Here I have layed up the 3” Uni tape on the lower wing spar cap. I did not peel ply the sides of the spar cap before bonding the leading edge of the wing to the trailing edge, so I did a LOT of sanding to correct my mistake. I needed to sand so that the tape is flush with the wing after cure. The top wing spar cap is virtually the same, with the exception that I weighted the tape down after the layup to make it flush with the wing.


[IMAGE] The rudder conduit is installed. The conduit simply allows the rudder cable to run through the wing. I used a block of wood, with a hole cut through the center, and the dremel tool sanding bit sat in the hole of the block of wood, making it easy to slide along a line I traced in the wing. The block kept the conduit at a uniform depth. The conduit itself is nylaflow tubing. The conduit is covered with dry micro just before skinning, as seen here.
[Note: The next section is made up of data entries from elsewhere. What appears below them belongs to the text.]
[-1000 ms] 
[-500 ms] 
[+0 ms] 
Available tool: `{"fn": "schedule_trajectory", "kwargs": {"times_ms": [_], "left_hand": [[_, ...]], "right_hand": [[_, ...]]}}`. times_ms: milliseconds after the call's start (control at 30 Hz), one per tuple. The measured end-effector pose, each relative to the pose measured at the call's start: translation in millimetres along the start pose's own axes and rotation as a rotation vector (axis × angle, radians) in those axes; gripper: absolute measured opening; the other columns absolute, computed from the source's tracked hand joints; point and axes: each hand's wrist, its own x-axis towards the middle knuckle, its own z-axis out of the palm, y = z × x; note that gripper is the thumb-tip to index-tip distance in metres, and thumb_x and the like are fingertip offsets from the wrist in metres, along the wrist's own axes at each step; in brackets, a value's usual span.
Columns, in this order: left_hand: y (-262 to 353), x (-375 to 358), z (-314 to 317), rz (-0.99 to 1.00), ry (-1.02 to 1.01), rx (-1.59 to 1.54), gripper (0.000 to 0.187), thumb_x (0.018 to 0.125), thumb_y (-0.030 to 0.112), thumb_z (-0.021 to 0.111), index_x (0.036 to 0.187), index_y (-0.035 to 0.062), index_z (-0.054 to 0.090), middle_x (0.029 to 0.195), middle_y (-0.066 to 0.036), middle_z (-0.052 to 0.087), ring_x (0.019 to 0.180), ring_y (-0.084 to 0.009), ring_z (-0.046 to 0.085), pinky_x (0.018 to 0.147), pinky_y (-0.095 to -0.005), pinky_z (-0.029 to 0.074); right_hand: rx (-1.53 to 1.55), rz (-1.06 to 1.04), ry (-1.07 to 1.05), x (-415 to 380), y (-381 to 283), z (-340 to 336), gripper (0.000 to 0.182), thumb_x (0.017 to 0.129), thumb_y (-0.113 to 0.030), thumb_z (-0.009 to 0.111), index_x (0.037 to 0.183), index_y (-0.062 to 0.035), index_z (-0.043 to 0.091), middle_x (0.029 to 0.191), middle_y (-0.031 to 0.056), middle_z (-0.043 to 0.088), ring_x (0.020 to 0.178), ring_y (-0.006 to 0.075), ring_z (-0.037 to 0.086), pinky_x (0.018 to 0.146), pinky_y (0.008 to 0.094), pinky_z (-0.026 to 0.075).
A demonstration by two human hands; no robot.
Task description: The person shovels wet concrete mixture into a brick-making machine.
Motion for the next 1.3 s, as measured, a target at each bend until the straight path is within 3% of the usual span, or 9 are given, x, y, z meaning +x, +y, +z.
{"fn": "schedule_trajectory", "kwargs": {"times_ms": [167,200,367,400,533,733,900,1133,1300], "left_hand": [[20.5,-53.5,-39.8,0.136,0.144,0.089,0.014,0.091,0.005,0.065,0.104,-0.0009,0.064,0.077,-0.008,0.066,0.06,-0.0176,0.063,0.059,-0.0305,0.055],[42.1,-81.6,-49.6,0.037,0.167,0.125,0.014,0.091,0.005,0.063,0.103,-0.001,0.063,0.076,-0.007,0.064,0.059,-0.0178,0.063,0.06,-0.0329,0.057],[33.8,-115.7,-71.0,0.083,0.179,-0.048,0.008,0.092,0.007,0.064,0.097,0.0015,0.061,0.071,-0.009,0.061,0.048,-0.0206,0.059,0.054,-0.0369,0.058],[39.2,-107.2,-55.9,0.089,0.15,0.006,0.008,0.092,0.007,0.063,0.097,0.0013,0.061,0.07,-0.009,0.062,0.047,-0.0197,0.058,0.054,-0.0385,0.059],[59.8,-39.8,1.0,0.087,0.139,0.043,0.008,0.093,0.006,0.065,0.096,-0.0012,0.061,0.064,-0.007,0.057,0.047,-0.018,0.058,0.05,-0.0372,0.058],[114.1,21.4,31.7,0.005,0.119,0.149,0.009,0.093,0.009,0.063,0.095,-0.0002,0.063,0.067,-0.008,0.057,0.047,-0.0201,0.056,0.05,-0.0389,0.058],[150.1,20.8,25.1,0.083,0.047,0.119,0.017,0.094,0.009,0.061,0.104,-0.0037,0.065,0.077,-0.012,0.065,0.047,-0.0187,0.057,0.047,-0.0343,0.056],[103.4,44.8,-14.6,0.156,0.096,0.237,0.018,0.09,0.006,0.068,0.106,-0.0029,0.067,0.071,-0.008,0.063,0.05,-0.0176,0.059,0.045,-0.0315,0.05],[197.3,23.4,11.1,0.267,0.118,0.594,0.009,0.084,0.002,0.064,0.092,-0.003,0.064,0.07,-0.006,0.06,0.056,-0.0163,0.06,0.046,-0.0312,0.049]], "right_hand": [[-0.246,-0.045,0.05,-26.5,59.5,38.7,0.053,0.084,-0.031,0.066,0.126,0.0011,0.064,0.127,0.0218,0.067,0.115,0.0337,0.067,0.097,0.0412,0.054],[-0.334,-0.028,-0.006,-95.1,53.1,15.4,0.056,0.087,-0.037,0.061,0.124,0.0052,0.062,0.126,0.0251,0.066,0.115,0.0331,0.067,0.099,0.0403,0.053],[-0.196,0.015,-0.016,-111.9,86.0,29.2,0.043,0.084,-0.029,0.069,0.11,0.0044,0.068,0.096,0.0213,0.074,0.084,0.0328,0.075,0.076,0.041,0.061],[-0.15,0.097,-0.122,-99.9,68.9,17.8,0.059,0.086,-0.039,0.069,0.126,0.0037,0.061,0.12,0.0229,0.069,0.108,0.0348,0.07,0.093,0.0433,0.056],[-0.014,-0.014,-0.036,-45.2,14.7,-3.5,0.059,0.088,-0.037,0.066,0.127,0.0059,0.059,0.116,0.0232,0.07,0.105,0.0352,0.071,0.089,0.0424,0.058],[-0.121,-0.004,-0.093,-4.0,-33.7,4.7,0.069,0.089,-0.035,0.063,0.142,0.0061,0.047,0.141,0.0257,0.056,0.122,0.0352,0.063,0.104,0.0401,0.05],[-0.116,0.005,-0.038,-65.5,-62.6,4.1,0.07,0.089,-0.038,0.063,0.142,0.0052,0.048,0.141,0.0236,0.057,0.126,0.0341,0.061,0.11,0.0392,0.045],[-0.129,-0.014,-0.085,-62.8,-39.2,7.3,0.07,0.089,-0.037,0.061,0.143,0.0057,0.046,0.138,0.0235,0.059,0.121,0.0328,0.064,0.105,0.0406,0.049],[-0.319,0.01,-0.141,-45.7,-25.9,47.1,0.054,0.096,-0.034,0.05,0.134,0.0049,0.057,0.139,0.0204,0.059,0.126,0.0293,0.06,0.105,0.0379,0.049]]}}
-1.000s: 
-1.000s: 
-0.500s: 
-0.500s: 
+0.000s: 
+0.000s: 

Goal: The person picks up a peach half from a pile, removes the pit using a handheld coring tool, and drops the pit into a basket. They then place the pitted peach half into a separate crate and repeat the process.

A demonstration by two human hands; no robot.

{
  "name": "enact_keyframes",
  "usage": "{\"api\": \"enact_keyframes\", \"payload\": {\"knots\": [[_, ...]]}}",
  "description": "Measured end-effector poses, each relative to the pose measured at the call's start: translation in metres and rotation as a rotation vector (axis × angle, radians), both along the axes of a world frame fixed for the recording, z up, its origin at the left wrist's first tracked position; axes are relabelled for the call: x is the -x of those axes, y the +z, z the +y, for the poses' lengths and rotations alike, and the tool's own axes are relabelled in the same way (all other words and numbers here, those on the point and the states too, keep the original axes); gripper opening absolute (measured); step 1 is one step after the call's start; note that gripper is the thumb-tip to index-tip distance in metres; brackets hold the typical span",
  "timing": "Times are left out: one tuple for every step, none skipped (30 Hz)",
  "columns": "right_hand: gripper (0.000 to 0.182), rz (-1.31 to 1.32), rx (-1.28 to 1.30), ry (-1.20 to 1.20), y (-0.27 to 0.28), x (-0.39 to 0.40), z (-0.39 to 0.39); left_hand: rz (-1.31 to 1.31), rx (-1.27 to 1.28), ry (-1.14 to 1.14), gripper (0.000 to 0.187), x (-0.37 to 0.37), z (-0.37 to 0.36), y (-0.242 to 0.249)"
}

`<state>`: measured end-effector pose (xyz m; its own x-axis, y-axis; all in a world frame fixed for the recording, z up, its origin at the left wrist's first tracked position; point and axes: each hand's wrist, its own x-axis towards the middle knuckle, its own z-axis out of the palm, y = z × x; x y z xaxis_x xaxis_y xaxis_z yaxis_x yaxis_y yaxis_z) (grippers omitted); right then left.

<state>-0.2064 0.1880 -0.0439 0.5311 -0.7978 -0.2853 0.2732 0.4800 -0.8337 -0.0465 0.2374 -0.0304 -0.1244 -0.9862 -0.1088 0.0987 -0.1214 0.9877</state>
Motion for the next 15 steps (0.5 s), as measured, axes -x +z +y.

It is the line running parallel to the leading edge, from the inboard to the outboard.
[IMAGE] [IMAGE] The wing has been skinned with UNI fiberglass. Two layers, top and bottom, with an additional layer on the top. I think it took me a good six hours total to do the work. Im not looking forward to doing it again for the left wing. The picture on the left shows three UNI layers of fiberglass layed-up over the inboard attach point. You can never have too much fiberglass holding the pieces that hold the wings together! The second picture shows the glassed wing root 'rib' of three layers of BID. The hole you see at the lower right of the leading edge is for wiring.
[IMAGE] Unfortunately, this isnt a very good picture. What you see here is the inside of the inboard portion of the wing, glassed with three layers of BID.
[IMAGE] The aileron is cut out. A scary proposition after building a wing. The aileron is a little bit longer and wider than what is called for in the plans. It's six inches longer, 1/2 inch wider on top, and 5/8 wider on the bottom. This mod was incorporated in the Berkut , for a more responsive roll rate.

OOPS! Well, making the ailerons wider was not a good idea. Since the ailerons are cut from the wing itself (and not made seperately), the 1/2 inch extension added to the aileron took 1/2 inch away from the wing where the hinges are to mount. To correct my mistake, I ended up cutting the 1/2 inch off the aileron, bonding it to the wing, and glassing it in place with three layers of BID. Upon later reflection, I could have left it the way it was, and cut further into the wing, but I think this will work.

Lesson learned: Stick with the plans, they make the airplane build and fly the way its supposed to.